Three layers. First, retrieval grounding — the agent cites the source document for every factual claim, and the eval set checks citation correctness, not just answer correctness. Second, deterministic guardrails — every tool call is checked against a policy ruleset before execution (no irreversible action without human approval, no action outside the agent's declared tool surface). Third, full observability — every prompt, retrieved context, tool call, and model response is logged so any unsafe behavior is reproducible after the fact.
What happens when the underlying model gets upgraded?
On every model upgrade we re-run the full eval set on the new model. If pass rate drops, we tune prompts and retrieval until it recovers, and only then cut traffic over. This is included in the monthly operate-with-you fee. Buyers who skip this step are the ones who get surprised by silent regressions when a provider ships a new model version.
Can the agent handle multilingual workflows?

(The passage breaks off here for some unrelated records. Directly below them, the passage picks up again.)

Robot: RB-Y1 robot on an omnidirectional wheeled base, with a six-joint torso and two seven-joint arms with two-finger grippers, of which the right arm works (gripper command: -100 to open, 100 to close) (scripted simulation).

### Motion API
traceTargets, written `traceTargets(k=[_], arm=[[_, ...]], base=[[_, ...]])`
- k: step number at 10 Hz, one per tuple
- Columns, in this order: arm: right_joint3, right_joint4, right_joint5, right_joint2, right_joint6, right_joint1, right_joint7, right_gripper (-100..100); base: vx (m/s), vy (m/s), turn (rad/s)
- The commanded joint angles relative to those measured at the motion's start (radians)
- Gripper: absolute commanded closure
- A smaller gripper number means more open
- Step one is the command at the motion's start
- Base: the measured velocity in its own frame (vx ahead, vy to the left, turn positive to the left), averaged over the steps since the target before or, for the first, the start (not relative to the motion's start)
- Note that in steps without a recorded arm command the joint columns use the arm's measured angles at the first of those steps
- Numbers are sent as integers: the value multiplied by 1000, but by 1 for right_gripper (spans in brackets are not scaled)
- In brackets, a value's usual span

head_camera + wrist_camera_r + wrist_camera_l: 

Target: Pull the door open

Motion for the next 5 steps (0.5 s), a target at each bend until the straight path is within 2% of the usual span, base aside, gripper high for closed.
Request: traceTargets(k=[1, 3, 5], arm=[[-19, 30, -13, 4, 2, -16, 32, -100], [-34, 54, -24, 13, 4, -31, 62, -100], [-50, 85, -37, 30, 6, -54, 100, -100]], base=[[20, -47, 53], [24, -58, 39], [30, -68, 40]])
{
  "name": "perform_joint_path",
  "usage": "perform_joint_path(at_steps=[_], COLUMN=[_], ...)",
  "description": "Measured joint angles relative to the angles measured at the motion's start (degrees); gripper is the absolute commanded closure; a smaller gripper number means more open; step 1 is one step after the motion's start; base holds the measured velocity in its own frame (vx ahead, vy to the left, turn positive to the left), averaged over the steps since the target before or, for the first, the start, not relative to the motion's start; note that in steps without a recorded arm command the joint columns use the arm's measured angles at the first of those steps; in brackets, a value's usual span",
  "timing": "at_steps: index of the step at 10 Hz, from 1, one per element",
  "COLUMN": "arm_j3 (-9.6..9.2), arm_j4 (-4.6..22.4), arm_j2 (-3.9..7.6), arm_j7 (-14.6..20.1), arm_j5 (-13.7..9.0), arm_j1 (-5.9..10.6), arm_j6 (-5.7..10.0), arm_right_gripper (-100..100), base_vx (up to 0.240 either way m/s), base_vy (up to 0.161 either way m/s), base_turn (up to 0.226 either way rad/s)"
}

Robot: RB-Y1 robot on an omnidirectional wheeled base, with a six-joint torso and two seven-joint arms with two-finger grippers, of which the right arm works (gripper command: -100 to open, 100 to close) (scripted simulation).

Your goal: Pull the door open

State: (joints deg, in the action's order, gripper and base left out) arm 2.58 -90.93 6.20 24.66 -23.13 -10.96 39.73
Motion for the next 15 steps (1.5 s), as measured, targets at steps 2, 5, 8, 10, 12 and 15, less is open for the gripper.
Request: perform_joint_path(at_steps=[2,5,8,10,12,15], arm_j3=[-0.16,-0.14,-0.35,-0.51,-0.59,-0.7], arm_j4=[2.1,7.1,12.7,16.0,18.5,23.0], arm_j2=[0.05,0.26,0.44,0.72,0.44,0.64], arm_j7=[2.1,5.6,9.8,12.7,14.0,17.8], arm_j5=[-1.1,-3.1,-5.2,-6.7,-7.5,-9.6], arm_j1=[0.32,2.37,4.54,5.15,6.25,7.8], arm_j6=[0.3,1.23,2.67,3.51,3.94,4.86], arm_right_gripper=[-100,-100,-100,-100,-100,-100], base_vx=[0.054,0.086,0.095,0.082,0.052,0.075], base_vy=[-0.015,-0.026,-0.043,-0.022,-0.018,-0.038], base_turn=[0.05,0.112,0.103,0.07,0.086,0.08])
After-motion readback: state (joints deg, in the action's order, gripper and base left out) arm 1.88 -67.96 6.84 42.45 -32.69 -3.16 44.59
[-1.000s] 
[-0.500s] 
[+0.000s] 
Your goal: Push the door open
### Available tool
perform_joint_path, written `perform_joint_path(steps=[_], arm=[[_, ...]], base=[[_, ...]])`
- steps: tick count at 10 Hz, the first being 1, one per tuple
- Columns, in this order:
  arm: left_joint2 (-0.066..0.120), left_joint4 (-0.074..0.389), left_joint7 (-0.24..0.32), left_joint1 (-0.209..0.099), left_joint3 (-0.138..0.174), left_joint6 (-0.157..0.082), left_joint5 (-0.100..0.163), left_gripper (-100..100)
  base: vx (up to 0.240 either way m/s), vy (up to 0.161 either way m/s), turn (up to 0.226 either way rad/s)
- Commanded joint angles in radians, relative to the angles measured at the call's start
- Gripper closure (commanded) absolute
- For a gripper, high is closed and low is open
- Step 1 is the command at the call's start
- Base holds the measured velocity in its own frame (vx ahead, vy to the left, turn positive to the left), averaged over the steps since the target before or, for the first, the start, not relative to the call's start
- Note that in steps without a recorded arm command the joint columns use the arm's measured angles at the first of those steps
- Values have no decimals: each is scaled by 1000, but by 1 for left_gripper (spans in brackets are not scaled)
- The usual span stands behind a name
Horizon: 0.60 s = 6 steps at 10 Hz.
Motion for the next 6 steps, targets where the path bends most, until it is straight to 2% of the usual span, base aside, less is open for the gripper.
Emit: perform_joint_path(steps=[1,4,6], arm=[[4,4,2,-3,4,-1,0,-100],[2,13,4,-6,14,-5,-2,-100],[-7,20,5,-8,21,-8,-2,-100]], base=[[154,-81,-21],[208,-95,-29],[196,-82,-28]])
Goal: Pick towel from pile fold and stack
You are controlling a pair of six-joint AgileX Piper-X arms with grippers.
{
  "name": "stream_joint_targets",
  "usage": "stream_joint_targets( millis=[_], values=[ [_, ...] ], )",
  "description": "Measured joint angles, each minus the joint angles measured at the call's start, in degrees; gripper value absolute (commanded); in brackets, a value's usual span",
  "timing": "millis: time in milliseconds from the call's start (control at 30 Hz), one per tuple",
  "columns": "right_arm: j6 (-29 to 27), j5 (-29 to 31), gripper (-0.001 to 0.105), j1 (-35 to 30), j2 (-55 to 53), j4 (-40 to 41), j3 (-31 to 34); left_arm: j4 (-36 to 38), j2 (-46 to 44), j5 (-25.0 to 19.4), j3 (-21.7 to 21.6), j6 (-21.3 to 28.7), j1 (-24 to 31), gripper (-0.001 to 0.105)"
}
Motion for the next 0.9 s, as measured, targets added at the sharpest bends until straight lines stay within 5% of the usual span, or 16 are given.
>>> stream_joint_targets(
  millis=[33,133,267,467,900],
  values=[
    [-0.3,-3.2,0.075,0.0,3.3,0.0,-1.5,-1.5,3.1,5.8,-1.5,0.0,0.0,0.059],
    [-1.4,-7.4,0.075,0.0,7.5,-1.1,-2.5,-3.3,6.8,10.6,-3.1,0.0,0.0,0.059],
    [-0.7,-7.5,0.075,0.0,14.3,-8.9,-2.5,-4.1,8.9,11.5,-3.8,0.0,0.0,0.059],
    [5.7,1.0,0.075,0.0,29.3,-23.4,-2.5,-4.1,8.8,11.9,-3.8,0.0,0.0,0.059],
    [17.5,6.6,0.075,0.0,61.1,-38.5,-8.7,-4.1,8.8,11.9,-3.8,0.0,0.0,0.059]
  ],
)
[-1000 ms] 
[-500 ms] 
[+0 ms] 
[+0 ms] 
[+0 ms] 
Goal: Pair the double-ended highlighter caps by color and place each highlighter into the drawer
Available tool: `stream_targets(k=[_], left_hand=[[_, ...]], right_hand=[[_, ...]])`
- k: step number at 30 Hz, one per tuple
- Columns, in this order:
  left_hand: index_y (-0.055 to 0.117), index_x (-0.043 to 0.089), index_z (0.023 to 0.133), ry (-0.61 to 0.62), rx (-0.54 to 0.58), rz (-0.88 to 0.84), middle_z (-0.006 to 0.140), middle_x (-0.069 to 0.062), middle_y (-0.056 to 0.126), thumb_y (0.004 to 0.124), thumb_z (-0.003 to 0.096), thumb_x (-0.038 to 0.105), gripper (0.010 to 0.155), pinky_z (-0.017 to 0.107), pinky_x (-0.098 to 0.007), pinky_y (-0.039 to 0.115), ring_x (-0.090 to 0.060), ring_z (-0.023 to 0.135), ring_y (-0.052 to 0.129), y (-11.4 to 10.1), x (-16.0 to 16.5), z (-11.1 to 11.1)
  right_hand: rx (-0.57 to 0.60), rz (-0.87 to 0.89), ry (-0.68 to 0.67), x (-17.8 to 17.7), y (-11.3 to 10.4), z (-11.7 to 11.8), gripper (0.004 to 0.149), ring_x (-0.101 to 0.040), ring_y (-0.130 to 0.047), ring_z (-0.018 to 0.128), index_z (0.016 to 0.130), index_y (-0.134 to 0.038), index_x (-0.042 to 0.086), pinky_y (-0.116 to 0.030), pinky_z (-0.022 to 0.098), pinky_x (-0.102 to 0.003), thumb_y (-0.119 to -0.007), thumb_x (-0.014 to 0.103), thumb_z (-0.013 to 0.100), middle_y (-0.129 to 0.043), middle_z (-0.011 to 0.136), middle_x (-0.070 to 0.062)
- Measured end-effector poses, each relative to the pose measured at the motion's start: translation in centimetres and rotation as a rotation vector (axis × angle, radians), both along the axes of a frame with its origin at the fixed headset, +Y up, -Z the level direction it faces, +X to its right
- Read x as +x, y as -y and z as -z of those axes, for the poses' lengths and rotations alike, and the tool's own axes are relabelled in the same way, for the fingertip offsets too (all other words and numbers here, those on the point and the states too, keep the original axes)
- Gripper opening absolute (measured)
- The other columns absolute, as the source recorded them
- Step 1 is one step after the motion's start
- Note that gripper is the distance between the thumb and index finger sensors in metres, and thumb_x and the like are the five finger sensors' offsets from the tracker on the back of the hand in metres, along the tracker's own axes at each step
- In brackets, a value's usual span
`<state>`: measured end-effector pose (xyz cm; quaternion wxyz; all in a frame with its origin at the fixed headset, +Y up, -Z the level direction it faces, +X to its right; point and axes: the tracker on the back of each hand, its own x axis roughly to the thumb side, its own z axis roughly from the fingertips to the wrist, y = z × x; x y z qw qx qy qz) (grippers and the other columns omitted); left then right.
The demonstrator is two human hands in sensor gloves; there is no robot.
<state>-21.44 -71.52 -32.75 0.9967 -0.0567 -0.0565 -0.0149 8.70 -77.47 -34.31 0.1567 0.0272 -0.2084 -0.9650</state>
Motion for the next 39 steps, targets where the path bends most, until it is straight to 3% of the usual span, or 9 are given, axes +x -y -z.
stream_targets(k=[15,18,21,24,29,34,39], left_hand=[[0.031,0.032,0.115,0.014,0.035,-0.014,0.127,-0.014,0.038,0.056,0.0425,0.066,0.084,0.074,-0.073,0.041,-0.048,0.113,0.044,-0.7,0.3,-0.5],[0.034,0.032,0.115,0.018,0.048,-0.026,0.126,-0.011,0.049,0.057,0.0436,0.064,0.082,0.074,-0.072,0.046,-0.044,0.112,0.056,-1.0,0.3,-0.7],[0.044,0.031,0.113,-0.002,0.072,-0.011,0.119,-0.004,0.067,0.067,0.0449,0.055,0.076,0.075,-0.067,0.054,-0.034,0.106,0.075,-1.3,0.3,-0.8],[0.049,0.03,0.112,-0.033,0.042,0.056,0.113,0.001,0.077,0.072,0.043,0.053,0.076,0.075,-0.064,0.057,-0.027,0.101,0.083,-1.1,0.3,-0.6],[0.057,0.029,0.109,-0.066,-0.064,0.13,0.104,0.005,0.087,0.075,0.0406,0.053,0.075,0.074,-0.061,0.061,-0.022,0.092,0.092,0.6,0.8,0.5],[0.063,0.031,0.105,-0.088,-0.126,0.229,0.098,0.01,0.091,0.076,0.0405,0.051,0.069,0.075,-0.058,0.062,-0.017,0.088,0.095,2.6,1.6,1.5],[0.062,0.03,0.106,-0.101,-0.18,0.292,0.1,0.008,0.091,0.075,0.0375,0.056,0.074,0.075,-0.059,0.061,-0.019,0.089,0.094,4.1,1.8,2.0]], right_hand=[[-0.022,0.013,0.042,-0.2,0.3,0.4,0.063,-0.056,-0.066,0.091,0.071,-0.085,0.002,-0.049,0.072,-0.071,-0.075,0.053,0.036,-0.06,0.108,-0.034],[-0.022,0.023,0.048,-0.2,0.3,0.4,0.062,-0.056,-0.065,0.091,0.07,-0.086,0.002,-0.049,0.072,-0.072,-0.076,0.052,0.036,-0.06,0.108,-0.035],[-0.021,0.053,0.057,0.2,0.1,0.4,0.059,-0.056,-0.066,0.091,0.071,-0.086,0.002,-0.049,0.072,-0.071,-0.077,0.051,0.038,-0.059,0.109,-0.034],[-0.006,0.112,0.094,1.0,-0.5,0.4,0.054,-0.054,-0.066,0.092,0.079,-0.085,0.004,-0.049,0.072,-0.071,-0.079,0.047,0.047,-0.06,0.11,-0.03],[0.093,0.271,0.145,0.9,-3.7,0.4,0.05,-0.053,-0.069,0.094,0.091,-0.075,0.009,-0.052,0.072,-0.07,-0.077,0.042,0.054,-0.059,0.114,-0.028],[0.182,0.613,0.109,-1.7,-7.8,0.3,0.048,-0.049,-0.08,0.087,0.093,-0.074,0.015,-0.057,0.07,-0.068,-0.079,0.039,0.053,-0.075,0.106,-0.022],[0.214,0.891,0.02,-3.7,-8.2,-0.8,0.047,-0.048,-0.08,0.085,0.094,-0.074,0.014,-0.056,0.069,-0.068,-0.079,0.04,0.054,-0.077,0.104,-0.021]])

Yes. Most modern foundation models handle English plus the major European and East Asian languages well out of the box. The eval set must include reference tasks in each target language so quality is measured per language, not assumed. Long-tail languages (e.g. less-resourced African or Southeast Asian languages) require additional retrieval and evaluation work and are scoped explicitly in the workflow specification.
Do you sign a service-level agreement?
Yes. Production agents ship with a defined uptime SLA on the orchestration layer (typically 99.5% to 99.9% depending on infrastructure choice), an accuracy SLO based on the eval set pass rate, and a defined incident response time. SLA tier and pricing are agreed before launch and reviewed quarterly against real production data.